Hay que recibir, obedecer y usar la verdad

    El destronamiento de los gobernadores mundiales de Satanás, y la administración de la victoria de Cristo en el Calvario sobre Satanás, según Efesios 6:10-18, está delegado a todos los que están en Cristo. Cristo nos ha rescatado del dominio y del poder de Satanás, y "en Cristo" nos ha dado dominio sobre todas las fuerzas del enemigo (Lucas 10:19 y Efesios 6:18).

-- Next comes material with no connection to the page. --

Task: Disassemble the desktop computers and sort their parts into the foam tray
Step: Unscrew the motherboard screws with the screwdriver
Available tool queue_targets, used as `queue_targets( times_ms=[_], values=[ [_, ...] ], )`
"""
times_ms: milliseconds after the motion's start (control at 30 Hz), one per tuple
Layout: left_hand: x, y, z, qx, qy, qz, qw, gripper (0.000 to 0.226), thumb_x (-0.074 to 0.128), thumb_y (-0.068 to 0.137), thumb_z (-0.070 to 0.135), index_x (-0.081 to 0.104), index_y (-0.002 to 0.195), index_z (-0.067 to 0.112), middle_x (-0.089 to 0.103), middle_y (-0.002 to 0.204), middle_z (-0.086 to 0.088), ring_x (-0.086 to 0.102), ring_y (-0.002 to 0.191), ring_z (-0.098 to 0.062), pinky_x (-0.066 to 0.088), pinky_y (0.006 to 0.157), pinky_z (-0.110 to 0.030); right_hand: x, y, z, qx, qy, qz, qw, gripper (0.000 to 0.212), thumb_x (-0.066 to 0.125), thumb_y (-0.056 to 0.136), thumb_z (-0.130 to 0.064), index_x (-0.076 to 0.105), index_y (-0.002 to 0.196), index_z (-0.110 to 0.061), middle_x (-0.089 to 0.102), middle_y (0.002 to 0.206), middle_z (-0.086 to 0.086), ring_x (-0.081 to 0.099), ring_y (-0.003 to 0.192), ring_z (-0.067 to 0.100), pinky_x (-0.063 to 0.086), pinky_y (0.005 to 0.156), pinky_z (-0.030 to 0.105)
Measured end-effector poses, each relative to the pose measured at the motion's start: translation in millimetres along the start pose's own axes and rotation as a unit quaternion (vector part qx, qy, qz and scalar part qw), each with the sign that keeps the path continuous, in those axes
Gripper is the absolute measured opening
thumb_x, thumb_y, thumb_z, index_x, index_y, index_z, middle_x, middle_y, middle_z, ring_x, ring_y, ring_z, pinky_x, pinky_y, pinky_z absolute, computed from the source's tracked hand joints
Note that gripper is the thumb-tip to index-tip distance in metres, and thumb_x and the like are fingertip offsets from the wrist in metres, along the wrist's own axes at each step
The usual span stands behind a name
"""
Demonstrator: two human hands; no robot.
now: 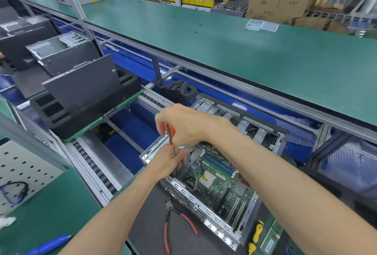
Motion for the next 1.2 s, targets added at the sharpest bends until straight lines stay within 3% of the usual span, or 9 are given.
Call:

    Debes tomar esta autoridad sobre Satanás, arrodillado ante el Señor, utilizando la espada del Espíritu. Tu espada es la Palabra de Dios. La guerra espiritual de la oración a la cual el Espíritu de Dios nos está llamando a emprender, es la administración de la victoria de Cristo sobre Satanás.

    "De Jehová es la tierra y su plenitud; el mundo, y los que en él habitan" (Salmos 24:1). La tierra pertenece a Dios porque la creó y la redimió. La iglesia, sentada con Cristo a la diestra del Padre, y bajo la dirección del Espíritu Santo, ha sido escogida para ministrar en la tierra la autoridad de su trono (Efesios 2:1,5-6).

Juntamente crucificados con Cristo (Gálatas 2:20).
Sepultados con Cristo (Colosenses 2:12).
Dados vida juntamente con Cristo (Colosenses 2:13).
Juntamente resucitados con Cristo (Efesios 2:6).
Sentados en los lugares celestiales con Cristo (Efesios 2:6).

    ¡Aleluya! ¡El Señor reina! Y de nuevo, ¡Aleluya! ¡Los santos (cristianos) reinan con Él!